WHAT IS COACH MPILO?
Coach Mpilo is a reimagined peer navigator/case manager model for men.
It employs men with HIV who are stable on treatment as ‘coaches’ of newly diagnosed men and men who have returned to care after a treatment interruption. (We refer to these men internally but not externally as ‘players’).
A coach provides ongoing guidance and support, rooted in his own personal experience living with HIV, from the point of diagnosis or return to care to the point of treatment stability and viral suppression.
A coach helps men see treatment as a strategy for gaining control over HIV and feeling strong, healthy, safe, desirable and, ultimately, normal again. He helps them reach a point where they can live openly and confidently with HIV, without any of the fear and shame that they might have felt initially.
What Coach is not:
He is not a nurse.
While he receives basic training on key topics like viral suppression, he is not intended to be a source of technical information or advice
He is not a tracker-tracer
Many men perceive tracker-tracers as badgering and coercive. While Coach’s aim is also to get his men (back) onto treatment, his approach centres on providing personalized support that helps a man overcome his barriers and lessen his likelihood of having another treatment lapse, not just getting him back to the clinic.
He is not a data capturer
Coaches can collaborate with M&E staff to ensure that basic information is recorded, but his unique value is in working with men, not with data. Should he need to be involved in data entry, additional training may be required.

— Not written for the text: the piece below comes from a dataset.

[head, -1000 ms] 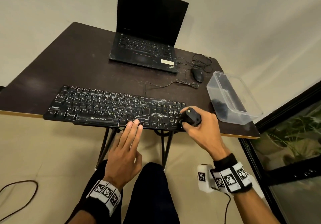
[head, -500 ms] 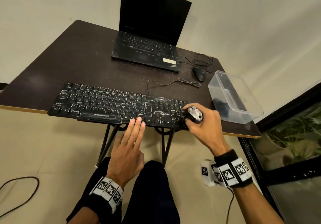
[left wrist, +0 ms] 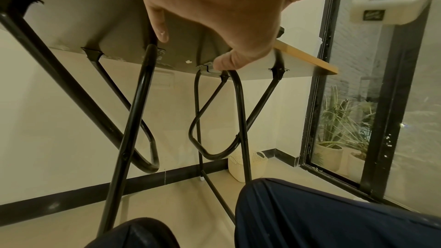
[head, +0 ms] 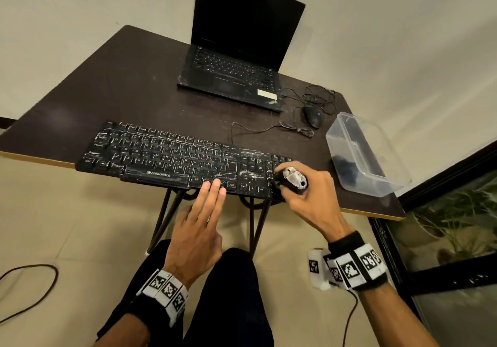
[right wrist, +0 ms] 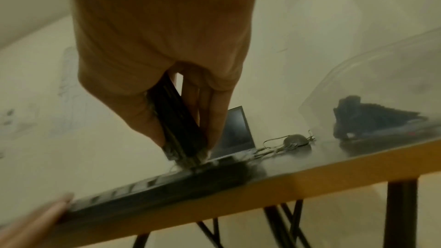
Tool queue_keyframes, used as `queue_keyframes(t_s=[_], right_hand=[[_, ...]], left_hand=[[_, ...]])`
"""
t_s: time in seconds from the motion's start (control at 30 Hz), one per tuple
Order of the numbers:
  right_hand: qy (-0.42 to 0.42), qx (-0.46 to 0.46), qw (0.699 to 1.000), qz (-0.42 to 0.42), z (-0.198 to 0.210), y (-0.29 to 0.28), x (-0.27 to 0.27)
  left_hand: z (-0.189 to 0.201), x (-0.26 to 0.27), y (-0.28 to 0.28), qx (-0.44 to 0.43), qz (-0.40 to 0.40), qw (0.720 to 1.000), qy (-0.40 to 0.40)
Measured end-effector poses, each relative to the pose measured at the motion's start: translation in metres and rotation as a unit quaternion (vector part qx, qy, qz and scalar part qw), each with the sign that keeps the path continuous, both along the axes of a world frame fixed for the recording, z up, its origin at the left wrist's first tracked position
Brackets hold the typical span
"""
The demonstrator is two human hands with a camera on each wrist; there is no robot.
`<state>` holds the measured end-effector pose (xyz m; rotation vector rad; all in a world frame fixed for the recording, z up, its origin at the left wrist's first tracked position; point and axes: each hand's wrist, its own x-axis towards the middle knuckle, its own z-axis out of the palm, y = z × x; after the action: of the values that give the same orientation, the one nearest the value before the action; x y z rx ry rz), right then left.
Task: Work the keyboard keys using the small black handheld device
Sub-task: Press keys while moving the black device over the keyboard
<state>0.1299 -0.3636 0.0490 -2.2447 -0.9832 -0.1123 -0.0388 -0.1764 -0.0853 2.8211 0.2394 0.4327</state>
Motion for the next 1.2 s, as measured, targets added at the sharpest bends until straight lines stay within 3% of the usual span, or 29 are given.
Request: queue_keyframes(t_s=[0.1,0.23,0.37,0.43,0.5,0.57,0.67,0.73,0.83,0.9,1.0,1.13,1.2], right_hand=[[0.008,-0.026,0.998,0.058,-0.001,0.007,-0.010],[-0.003,-0.006,1.000,0.009,0.004,0.010,0.007],[0.037,-0.027,0.997,0.067,0.006,0.010,-0.004],[0.024,-0.017,0.999,0.040,0.006,0.009,0.004],[0.034,-0.016,0.999,0.020,0.010,0.006,0.012],[0.060,-0.036,0.996,0.053,0.012,0.006,0.007],[0.024,-0.041,0.998,0.049,0.013,0.013,0.009],[0.009,-0.034,0.999,0.027,0.018,0.012,0.020],[0.071,-0.067,0.990,0.097,0.023,0.006,0.014],[0.050,-0.083,0.989,0.116,0.020,0.007,0.010],[0.004,-0.068,0.995,0.072,0.020,0.007,0.026],[0.056,-0.093,0.984,0.139,0.020,0.005,0.019],[0.026,-0.092,0.988,0.119,0.020,0.009,0.025]], left_hand=[[0.000,-0.001,0.000,0.006,0.003,1.000,-0.011],[0.002,0.002,0.003,0.008,-0.004,1.000,-0.015],[0.006,-0.001,0.014,0.016,-0.014,0.995,-0.100],[0.012,-0.002,0.022,0.029,-0.011,0.990,-0.139],[0.014,-0.003,0.027,0.044,-0.012,0.988,-0.150],[0.010,-0.003,0.025,0.048,-0.015,0.987,-0.154],[0.005,0.000,0.019,0.041,0.001,0.985,-0.166],[0.003,0.000,0.015,0.025,0.011,0.986,-0.167],[0.000,0.001,0.011,0.013,0.013,0.987,-0.162],[-0.003,0.003,0.009,0.004,0.011,0.989,-0.150],[-0.007,0.004,0.008,0.005,0.015,0.993,-0.119],[-0.009,0.005,0.005,0.007,0.021,0.995,-0.098],[-0.009,0.006,0.002,0.002,0.024,0.996,-0.090]])
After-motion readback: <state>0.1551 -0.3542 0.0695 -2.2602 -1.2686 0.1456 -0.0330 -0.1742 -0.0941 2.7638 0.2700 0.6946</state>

“When you help players, you can’t just leave them. They see me as their friend. I have over 200 players on my facebook. We agreed that after COVID we will all get together.”
— Coach, Ugu District
How is Coach Mpilo different?
“Men know they can talk to me and so they do. Most times I don’t have to say anything, just listen. They talk and talk and talk until they work out themselves what they have to. I don’t have to do much, just listen.”
— Coach, Ugu District
Empathetic support from a true peer is what differentiates other approaches to reaching men.
As another man living with HIV, Coach is someone a man can immediately trust and open up to, without fear of stigma or judgment. Someone who can give credible advice on overcoming barriers because he has faced them himself.
Coaches must always be men living with HIV. While other cadres have an important role to play, we would never call them coaches unless they have the lived experience of a man with HIV.
The messenger is the message. Before he even says a word, Coach is living proof that everything is going to be ok.
“I overheard a coach talking to a man and then I understood what coach Mpilo is all about. He can talk to that man in a way I could never do. Men [living with HIV] can communicate with each other like that.”